If you do decide to taper, do it slowly and add psychological therapy, which studies have shown "can help prevent the risk of relapse," Kendrick added.

"The latest guidelines are suggesting that you should take some weeks to come off antidepressants," he said. "If you're getting withdrawal symptoms and finding it difficult, you might need to take months to come off them."


What else can be done?


Antidepressants are, of course, not the only treatment for depression. There are many things people can do to improve their depressive symptoms while on medication, or reduce the likelihood of a relapse once weaned off an antidepressant, Alpert said.

Physical activity is key. "It looks like even relatively moderate amounts of activity, like a brisk walk several times a week, can help in the treatment of depression and also help in relapse prevention," he said.

Social connections are important, too.

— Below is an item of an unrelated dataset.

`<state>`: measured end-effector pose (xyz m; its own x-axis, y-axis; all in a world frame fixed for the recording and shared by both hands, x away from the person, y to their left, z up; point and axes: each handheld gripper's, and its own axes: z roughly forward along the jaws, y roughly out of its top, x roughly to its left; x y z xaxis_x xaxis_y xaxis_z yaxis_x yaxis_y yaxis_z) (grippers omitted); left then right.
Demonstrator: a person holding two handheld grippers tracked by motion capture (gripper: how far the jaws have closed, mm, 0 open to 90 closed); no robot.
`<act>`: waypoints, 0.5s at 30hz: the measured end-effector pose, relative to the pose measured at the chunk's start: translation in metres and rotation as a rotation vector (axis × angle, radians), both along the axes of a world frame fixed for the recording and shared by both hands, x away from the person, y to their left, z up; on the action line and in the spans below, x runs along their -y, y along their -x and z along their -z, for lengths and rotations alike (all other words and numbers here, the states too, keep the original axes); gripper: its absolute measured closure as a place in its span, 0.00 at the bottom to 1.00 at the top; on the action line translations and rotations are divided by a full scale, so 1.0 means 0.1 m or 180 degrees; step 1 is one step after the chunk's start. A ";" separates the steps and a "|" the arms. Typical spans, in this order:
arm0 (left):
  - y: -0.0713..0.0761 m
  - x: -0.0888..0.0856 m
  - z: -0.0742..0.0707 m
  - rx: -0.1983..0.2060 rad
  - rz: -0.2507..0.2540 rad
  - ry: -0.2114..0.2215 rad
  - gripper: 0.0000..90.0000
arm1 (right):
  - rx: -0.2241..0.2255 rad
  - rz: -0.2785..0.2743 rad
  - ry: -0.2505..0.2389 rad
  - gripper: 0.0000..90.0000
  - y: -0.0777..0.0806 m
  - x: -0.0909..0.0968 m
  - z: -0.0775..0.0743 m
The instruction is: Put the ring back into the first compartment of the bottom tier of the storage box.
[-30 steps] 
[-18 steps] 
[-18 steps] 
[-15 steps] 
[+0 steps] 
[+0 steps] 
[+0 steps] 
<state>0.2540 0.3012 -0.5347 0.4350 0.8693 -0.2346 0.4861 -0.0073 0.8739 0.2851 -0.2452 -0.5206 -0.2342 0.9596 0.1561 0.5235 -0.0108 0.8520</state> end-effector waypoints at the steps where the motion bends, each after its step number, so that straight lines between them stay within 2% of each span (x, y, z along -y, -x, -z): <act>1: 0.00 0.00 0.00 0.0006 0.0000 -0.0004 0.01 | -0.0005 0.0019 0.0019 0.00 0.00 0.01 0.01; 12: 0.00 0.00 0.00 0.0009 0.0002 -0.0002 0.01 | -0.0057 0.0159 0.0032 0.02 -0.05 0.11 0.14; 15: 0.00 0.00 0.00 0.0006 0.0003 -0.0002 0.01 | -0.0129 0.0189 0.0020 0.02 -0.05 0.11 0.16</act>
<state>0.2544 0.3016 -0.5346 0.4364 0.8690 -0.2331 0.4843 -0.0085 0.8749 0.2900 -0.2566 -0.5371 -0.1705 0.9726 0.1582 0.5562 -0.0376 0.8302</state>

Making an effort not to be isolated, by reaching out to others for social support, makes a difference, as do activities that are meaningful and rewarding, Alpert said.

"Community activities, volunteer activities, seem to be important in helping with depression," he said. "When people are pursuing goals that are meaningful to them, that's also helpful."

Evidence-based psychotherapy works. "People who opt to taper off their medications have a greater chance at staying well if they're pursuing certain forms of psychotherapy that have been shown in studies to be effective," Alpert said.

Cognitive behavioral therapy, or CBT, has been widely studied and considered to be comparable in effectiveness to antidepressants for depression. It's often used in conjunction with medication for people whose symptoms do not improve on antidepressants alone.

The therapy focuses on a person's thought process, attempting to interrupt false or negative thoughts about oneself and others that can lead to a depressive mood. Instead, people are encouraged to substitute healthier, more positive thoughts, which can improve self-image and behavior.

"It's not quite like lying on the couch and free associating," Alpert said. "There's specifics like homework assignments and skills that people acquire."

Acceptance and commitment therapy, or ACT, uses a similar approach, Alpert said, with more of a focus on accepting negative thoughts and discarding them.

"Rather than changing your thoughts, you accept the idea that they're just thoughts, they're not the same as reality, and they are not who I am," Alpert explained. "Realizing that thoughts like 'I'm not good enough' andso on are just thoughts, and learning how to push those thoughts away."

Interpersonal psychotherapy or IPT, focuses on changes in one's life that has to do with interpersonal relationships, Alpert said.

"Interpersonal therapy has to do a lot with relationships like losses or transitions in one's role with others ... and then working on those, like how can you go ahead with a life worth living and adapt to or will make the best of those transitions," he said.

Therapists will often tell patients about the different approaches, as one may be a "better match to where they are in their lives and the things that they're dealing with," he added. "There are many things that people can do in addition to medications."